Uscito dalla guerra con un record militare di successo, anche se con alcuni il fatto che comandasse le truppe africane significava che non avrebbe sempre avuto la reputazione che meritava, il generale Biroli continuò nelle colonie, servendo per un anno come governatore della provincia di Amhara, il terra natale degli etiopi originari, nell’Africa orientale italiana (il nome combinato di Eritrea, Somalia e Abissinia). Quando il Regno d’Italia entrò nella seconda guerra mondiale, il generale Biroli vide l’azione sul fronte balcanico, prendendo il comando della Nona Armata nel 1941, guidandola nelle ultime fasi della guerra con la Grecia. Dopo la resa greca, il generale Biroli entrò nella fase più controversa della sua carriera, essendo assegnato come governatore militare del Regno del Montenegro, carica che mantenne fino al 1943. Un fermo sostenitore dell’eredità imperiale e del destino dell’Italia, Biroli era convinto che fosse loro dovere portare la civiltà romana nelle terre arretrate dei Balcani e non avrebbe tollerato alcuna opposizione a questa missione. Era anche disgustato dalla reputazione contrastante dei soldati tedeschi e italiani con i tedeschi sempre visti come i guerrieri duri, brutalmente efficienti e gli italiani come i “bravi ragazzi” casuali e amanti del divertimento. Per la gente del posto, la nomina di Biroli a governatore significava certamente “niente più signor bravo ragazzo”.
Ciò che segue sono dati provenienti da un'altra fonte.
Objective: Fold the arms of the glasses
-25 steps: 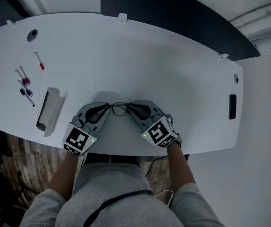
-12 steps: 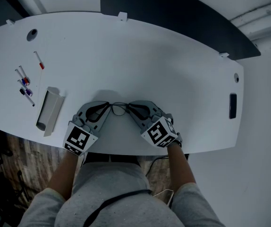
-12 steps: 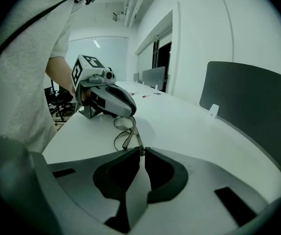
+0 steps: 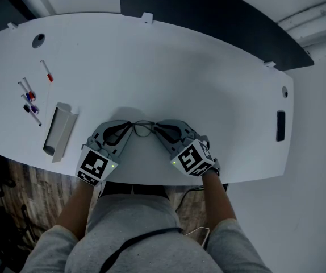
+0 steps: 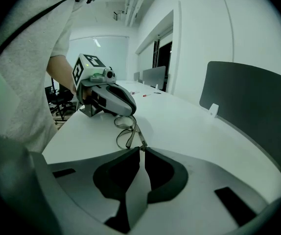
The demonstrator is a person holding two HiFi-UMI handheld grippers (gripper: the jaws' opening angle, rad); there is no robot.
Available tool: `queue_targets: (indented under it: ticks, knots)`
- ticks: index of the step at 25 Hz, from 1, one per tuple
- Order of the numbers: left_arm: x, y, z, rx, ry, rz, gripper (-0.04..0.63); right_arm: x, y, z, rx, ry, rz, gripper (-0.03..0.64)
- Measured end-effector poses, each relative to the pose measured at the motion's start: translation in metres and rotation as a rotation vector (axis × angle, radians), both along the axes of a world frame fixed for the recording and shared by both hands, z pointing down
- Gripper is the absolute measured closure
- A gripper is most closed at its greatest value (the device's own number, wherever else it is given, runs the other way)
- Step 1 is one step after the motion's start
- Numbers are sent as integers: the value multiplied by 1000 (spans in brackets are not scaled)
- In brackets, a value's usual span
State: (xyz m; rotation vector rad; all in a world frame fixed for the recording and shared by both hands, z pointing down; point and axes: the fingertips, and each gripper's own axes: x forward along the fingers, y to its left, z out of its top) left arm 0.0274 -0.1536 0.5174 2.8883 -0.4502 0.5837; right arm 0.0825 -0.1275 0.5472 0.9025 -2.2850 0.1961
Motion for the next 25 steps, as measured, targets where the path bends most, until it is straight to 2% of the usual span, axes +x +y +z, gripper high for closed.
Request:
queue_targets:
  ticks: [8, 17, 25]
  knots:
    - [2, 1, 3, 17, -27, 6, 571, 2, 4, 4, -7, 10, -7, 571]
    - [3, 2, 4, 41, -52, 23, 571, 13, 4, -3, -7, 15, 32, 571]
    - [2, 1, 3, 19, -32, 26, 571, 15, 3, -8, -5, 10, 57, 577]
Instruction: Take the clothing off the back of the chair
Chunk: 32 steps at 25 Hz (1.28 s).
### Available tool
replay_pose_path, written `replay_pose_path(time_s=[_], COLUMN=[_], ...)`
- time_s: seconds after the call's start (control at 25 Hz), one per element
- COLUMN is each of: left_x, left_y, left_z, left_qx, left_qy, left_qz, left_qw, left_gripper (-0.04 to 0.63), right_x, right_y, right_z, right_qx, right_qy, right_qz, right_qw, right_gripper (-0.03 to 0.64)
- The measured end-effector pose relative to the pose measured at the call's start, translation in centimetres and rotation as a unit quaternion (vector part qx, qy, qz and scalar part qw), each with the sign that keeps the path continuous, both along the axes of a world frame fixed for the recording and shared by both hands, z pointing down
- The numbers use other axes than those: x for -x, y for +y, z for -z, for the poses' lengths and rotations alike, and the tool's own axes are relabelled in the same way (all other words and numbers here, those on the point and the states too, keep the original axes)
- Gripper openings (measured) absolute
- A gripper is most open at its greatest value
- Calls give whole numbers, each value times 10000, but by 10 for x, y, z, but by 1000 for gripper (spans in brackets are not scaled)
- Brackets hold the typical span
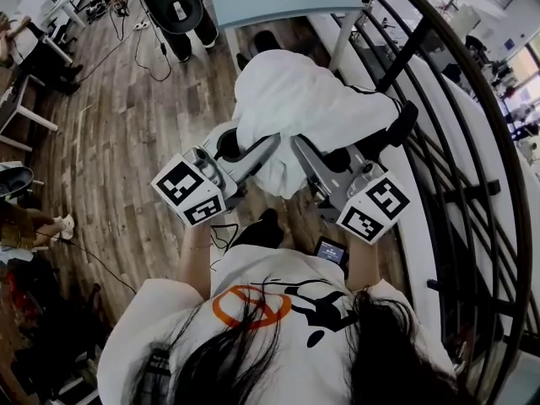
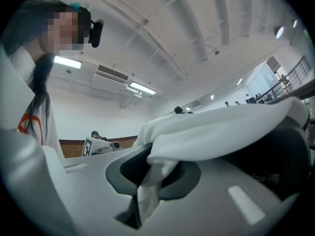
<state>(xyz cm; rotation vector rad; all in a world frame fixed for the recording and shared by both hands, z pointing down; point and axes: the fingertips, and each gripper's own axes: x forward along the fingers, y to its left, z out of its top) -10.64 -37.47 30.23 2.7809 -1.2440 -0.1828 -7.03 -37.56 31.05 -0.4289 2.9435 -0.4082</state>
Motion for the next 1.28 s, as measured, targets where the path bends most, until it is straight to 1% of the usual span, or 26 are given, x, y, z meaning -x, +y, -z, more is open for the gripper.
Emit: replay_pose_path(time_s=[0.12, 0.24, 0.44, 0.64, 1.04, 1.28], left_x=[-7, -19, -41, -59, -99, -103], left_y=[13, 24, 40, 58, 96, 113], left_z=[17, 33, 47, 49, 39, 33], left_qx=[-274, -509, -699, -702, -555, -455], left_qy=[-90, -134, -180, -116, -37, -41], left_qz=[15, -18, -63, -89, -57, 17], left_qw=[9996, 9986, 9974, 9974, 9984, 9990], left_gripper=[100, 98, 97, 97, 97, 97], right_x=[-6, -18, -40, -58, -98, -102], right_y=[11, 20, 36, 54, 91, 107], right_z=[15, 28, 41, 43, 32, 26], right_qx=[-118, -140, -225, -246, -55, 29], right_qy=[-148, -362, -528, -535, -582, -590], right_qz=[-22, 17, -12, -34, -60, 19], right_qw=[9998, 9992, 9983, 9983, 9983, 9983], right_gripper=[60, 61, 60, 60, 61, 61])
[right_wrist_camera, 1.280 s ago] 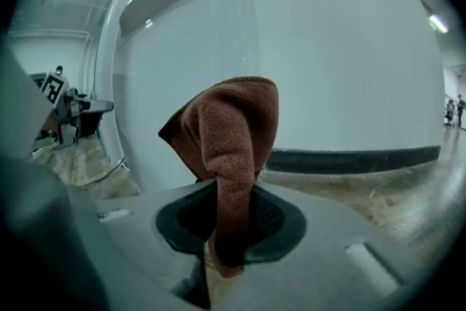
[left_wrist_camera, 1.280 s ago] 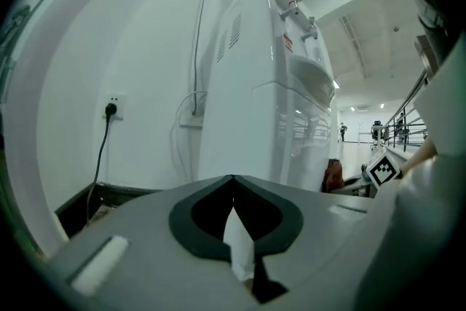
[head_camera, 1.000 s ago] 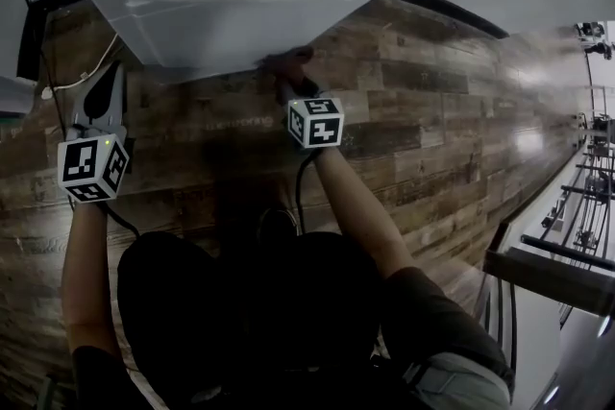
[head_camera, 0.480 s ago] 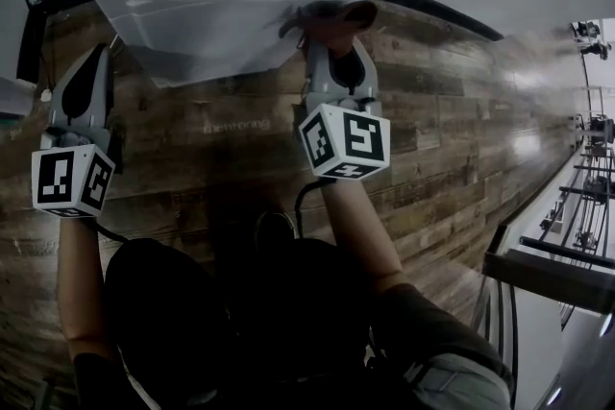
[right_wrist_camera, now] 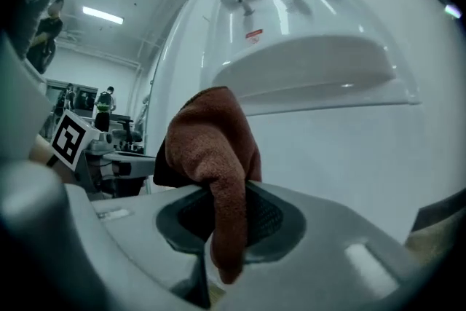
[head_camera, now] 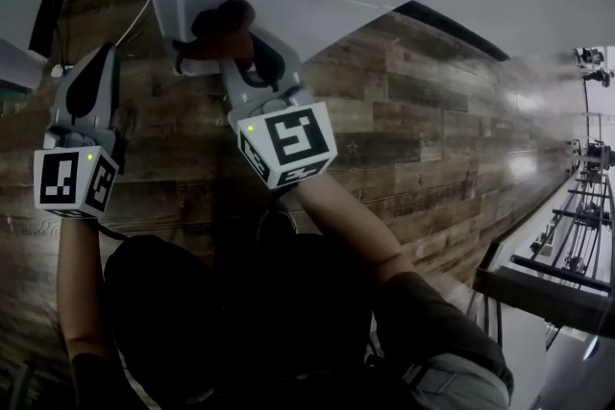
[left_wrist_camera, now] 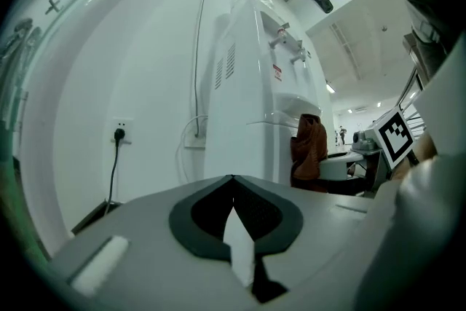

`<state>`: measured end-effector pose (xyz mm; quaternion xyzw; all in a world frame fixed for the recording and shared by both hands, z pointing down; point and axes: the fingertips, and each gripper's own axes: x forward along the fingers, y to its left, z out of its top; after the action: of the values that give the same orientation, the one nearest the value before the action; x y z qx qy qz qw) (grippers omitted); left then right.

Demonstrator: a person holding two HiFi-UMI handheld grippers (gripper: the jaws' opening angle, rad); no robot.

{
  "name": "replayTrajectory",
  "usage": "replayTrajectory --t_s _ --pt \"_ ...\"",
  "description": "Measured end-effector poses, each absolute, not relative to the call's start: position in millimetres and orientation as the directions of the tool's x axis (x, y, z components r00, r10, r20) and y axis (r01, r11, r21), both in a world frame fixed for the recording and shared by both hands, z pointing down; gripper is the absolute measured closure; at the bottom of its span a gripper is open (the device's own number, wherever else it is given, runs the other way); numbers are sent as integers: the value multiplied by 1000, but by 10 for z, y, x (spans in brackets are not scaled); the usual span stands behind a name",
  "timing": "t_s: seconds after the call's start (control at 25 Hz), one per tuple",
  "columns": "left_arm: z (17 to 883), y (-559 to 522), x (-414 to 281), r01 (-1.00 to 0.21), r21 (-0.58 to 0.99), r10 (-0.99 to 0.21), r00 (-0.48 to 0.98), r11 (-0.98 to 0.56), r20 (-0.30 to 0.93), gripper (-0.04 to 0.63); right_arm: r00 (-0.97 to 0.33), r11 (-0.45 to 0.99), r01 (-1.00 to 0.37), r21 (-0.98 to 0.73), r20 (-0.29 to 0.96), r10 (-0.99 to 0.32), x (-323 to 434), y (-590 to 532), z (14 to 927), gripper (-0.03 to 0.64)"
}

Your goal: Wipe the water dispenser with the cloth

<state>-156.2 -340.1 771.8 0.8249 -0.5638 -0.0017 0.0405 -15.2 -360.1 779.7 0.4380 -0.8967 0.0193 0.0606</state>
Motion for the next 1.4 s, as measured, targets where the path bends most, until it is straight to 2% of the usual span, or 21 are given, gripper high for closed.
replayTrajectory --t_s 0.24,0.44,0.8,1.0,1.16,1.28,1.4 --pt "7823 -3351 -1745 -945 63 -944 326 -322 60 577 -754 762 -646 -43 189 -629 -849 -3402 8007 554" --pt "7922 -3355 -1774 -947 68 -945 319 -314 78 577 -803 795 -588 -150 230 -550 -1021 -3274 8205 554" --pt "8087 -3405 -1655 -940 96 -934 338 -328 115 575 -634 605 -773 -191 277 -722 188 -3627 8440 552" --pt "8081 -3447 -1581 -934 87 -928 354 -345 115 577 -443 399 -894 -203 282 -851 1235 -3790 8438 552" --pt "8119 -3478 -1500 -929 83 -922 368 -360 122 577 -291 234 -951 -200 337 -895 1876 -3817 8637 552" --pt "8164 -3514 -1384 -920 56 -912 393 -389 116 575 -317 265 -947 -182 385 -867 1796 -3644 8832 552" --pt "8248 -3492 -1269 -906 11 -901 421 -422 106 577 -471 420 -881 -216 466 -749 1147 -3297 9225 552"
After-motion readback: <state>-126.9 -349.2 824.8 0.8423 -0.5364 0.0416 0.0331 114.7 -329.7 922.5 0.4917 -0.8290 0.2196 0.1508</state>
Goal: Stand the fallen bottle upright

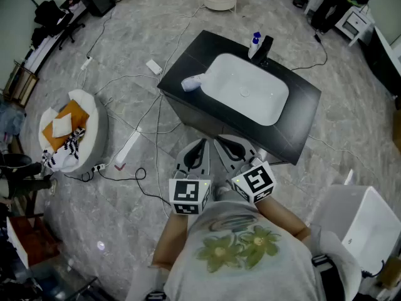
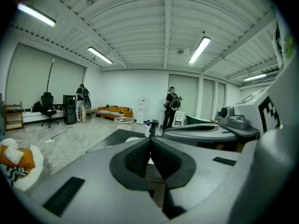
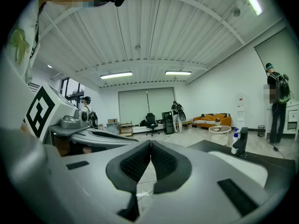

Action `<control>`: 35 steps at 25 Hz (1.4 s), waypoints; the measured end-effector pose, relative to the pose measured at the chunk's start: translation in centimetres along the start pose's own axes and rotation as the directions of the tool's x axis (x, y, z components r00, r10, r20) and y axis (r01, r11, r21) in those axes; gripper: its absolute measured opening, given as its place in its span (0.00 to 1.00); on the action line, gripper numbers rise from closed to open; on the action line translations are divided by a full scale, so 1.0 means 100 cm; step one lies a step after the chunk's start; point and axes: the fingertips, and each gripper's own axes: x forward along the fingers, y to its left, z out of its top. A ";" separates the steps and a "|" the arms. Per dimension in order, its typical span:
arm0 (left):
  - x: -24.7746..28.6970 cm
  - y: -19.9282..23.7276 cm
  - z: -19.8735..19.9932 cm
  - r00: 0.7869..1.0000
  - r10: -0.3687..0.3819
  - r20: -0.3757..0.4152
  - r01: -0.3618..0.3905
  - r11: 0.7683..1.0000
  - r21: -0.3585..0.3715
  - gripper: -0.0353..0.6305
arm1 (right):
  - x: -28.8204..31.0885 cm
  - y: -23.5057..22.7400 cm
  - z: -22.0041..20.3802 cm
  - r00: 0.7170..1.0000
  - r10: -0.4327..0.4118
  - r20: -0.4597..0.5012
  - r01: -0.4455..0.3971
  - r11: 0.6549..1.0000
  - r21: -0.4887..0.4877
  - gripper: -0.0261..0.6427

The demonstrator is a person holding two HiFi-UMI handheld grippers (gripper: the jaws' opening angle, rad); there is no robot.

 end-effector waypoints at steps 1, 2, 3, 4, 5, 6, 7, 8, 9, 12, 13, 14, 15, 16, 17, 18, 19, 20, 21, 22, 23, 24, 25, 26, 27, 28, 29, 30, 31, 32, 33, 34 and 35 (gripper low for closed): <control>0.002 0.003 0.001 1.000 -0.003 0.003 0.003 1.000 0.002 0.08 | 0.003 0.000 0.000 1.000 -0.002 0.001 0.002 1.000 -0.002 0.10; 0.004 0.006 0.001 1.000 -0.005 0.005 0.005 1.000 0.004 0.08 | 0.007 0.000 0.000 1.000 -0.005 0.003 0.005 1.000 -0.003 0.10; 0.005 0.009 0.002 1.000 -0.008 0.007 0.008 1.000 0.005 0.08 | 0.010 -0.001 0.000 1.000 -0.009 0.004 0.009 1.000 -0.002 0.10; 0.006 0.013 0.002 1.000 -0.012 0.008 0.012 1.000 0.007 0.08 | 0.014 -0.001 0.001 1.000 -0.015 0.006 0.015 1.000 0.000 0.10; 0.007 0.017 0.003 1.000 -0.017 0.009 0.017 1.000 0.008 0.08 | 0.018 -0.002 0.001 1.000 -0.022 0.007 0.022 1.000 0.003 0.10; 0.007 0.021 0.003 1.000 -0.022 0.010 0.022 1.000 0.008 0.08 | 0.022 -0.002 0.001 1.000 -0.030 0.008 0.030 1.000 0.005 0.10; 0.008 0.026 0.003 1.000 -0.028 0.010 0.028 1.000 0.007 0.08 | 0.026 -0.002 0.001 0.999 -0.039 0.007 0.039 0.999 0.006 0.10; 0.009 0.031 0.003 0.999 -0.034 0.008 0.034 0.999 0.006 0.08 | 0.030 -0.002 0.000 0.999 -0.047 0.006 0.047 0.999 0.008 0.10; 0.009 0.036 0.003 0.999 -0.040 0.006 0.040 0.999 0.005 0.08 | 0.034 -0.001 0.001 0.999 -0.053 0.004 0.053 0.999 0.009 0.10; 0.009 0.051 0.005 0.998 -0.061 0.006 0.061 0.998 -0.001 0.08 | 0.047 0.003 0.002 0.997 -0.073 -0.002 0.073 0.997 0.016 0.10; 0.009 0.057 0.006 0.998 -0.068 0.007 0.068 0.998 -0.005 0.08 | 0.051 0.005 0.003 0.997 -0.081 -0.004 0.081 0.997 0.017 0.10; 0.010 0.062 0.006 0.997 -0.076 0.008 0.076 0.997 -0.008 0.08 | 0.056 0.006 0.003 0.996 -0.089 -0.006 0.089 0.996 0.018 0.10; 0.010 0.067 0.005 0.997 -0.083 0.006 0.083 0.996 -0.011 0.08 | 0.061 0.007 0.002 0.995 -0.099 -0.008 0.099 0.995 0.020 0.10; 0.011 0.073 0.005 0.996 -0.090 0.005 0.090 0.996 -0.012 0.08 | 0.066 0.008 0.002 0.994 -0.109 -0.010 0.109 0.994 0.021 0.10; 0.011 0.078 0.005 0.995 -0.098 0.003 0.098 0.995 -0.012 0.08 | 0.070 0.009 0.002 0.993 -0.119 -0.012 0.119 0.993 0.023 0.10; 0.012 0.083 0.006 0.994 -0.106 0.002 0.106 0.994 -0.012 0.08 | 0.075 0.009 0.003 0.992 -0.128 -0.014 0.129 0.991 0.024 0.10; 0.012 0.088 0.007 0.993 -0.114 0.002 0.114 0.993 -0.012 0.08 | 0.079 0.009 0.003 0.990 -0.138 -0.015 0.138 0.990 0.025 0.10; 0.013 0.093 0.008 0.992 -0.123 0.003 0.123 0.992 -0.012 0.08 | 0.084 0.010 0.004 0.989 -0.147 -0.016 0.148 0.989 0.025 0.10; 0.014 0.099 0.008 0.991 -0.130 0.004 0.130 0.991 -0.012 0.08 | 0.089 0.010 0.004 0.987 -0.157 -0.018 0.157 0.987 0.027 0.10; 0.015 0.105 0.008 0.991 -0.136 0.004 0.136 0.991 -0.011 0.08 | 0.094 0.009 0.003 0.986 -0.167 -0.019 0.167 0.986 0.029 0.10; 0.016 0.111 0.009 0.990 -0.141 0.003 0.141 0.990 -0.008 0.08 | 0.100 0.009 0.003 0.984 -0.175 -0.021 0.176 0.984 0.033 0.10; 0.017 0.117 0.009 0.990 -0.144 0.000 0.144 0.990 -0.005 0.08 | 0.106 0.008 0.003 0.983 -0.183 -0.022 0.184 0.982 0.038 0.10; 0.019 0.123 0.010 0.989 -0.147 -0.003 0.147 0.989 -0.001 0.08 | 0.111 0.008 0.003 0.981 -0.190 -0.023 0.191 0.981 0.042 0.10; 0.020 0.128 0.010 0.988 -0.152 -0.005 0.152 0.988 0.002 0.08 | 0.116 0.008 0.002 0.980 -0.198 -0.022 0.198 0.979 0.045 0.10; 0.020 0.133 0.009 0.987 -0.159 -0.007 0.159 0.987 0.004 0.08 | 0.121 0.009 0.002 0.979 -0.204 -0.019 0.205 0.978 0.047 0.10; 0.021 0.138 0.008 0.986 -0.164 -0.007 0.164 0.986 0.006 0.08 | 0.125 0.010 0.001 0.978 -0.209 -0.017 0.210 0.977 0.048 0.10; 0.023 0.144 0.008 0.986 -0.168 -0.007 0.168 0.986 0.007 0.08 | 0.130 0.010 0.001 0.977 -0.212 -0.017 0.213 0.976 0.049 0.10; 0.025 0.149 0.008 0.986 -0.168 -0.007 0.168 0.986 0.006 0.08 | 0.135 0.010 0.000 0.977 -0.213 -0.019 0.214 0.976 0.049 0.10; 0.028 0.153 0.008 0.986 -0.169 -0.008 0.169 0.986 0.001 0.08 | 0.139 0.009 0.000 0.977 -0.213 -0.024 0.214 0.976 0.046 0.10; 0.031 0.157 0.008 0.985 -0.171 -0.009 0.171 0.985 -0.006 0.08 | 0.143 0.009 -0.001 0.976 -0.214 -0.031 0.215 0.976 0.040 0.11; 0.034 0.160 0.008 0.985 -0.175 -0.011 0.175 0.985 -0.015 0.08 | 0.146 0.008 -0.001 0.976 -0.215 -0.039 0.216 0.976 0.031 0.10; 0.038 0.163 0.008 0.984 -0.179 -0.013 0.179 0.984 -0.021 0.08 | 0.149 0.006 -0.002 0.975 -0.216 -0.047 0.217 0.976 0.025 0.10; 0.042 0.165 0.008 0.983 -0.183 -0.015 0.182 0.983 -0.025 0.08 | 0.152 0.003 -0.003 0.975 -0.218 -0.053 0.219 0.975 0.023 0.10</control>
In un pamphlet distribuito ai suoi uomini, il generale Biroli ha incoraggiato le sue truppe italiane ad affrontare duramente qualsiasi opposizione, ricordando loro che “sono le stesse persone contro le quali abbiamo combattuto per secoli sulle rive dell’Adriatico”. Non ha visto solo il conflitto attuale ma anche gli slavi che avevano combattuto per l’Austria-Ungheria contro l’Italia nella prima guerra mondiale, i turchi ei loro sudditi slavi che hanno combattuto la città-stato italiana di Venezia e fino al barbaro tribù sottomesse per la prima volta dalle legioni romane migliaia di anni prima. I partigiani nemici venivano trattati duramente e spesso i loro amici, familiari e colleghi soffrivano insieme a loro. Adolf Hitler rimase sicuramente impressionato e insignì del Generale Biroli il Cavaliere di Gran Croce dell’Aquila tedesca, un raro riconoscimento per chiunque, tanto meno per uno straniero non del più alto grado militare. Tuttavia, in tutta onestà nei confronti del generale Biroli, va anche ricordato che la seconda guerra mondiale nei Balcani è stata una vicenda estremamente brutale tutt’intorno. Nel corso della storia, anche ai nostri giorni, è una regione in cui la misericordia è così rara che pochi se l’aspettano. I nemici comunisti che stava combattendo erano altrettanto brutali quanto lui e molto spesso molto di più.
L’armistizio italiano del 1943 segnò la fine della sua carriera militare. Il generale che aveva combattuto la guerriglia rossa in Montenegro e guidato le truppe africane alla vittoria in Etiopia si ritirò a vita privata e morì a Roma il 20 maggio 1962.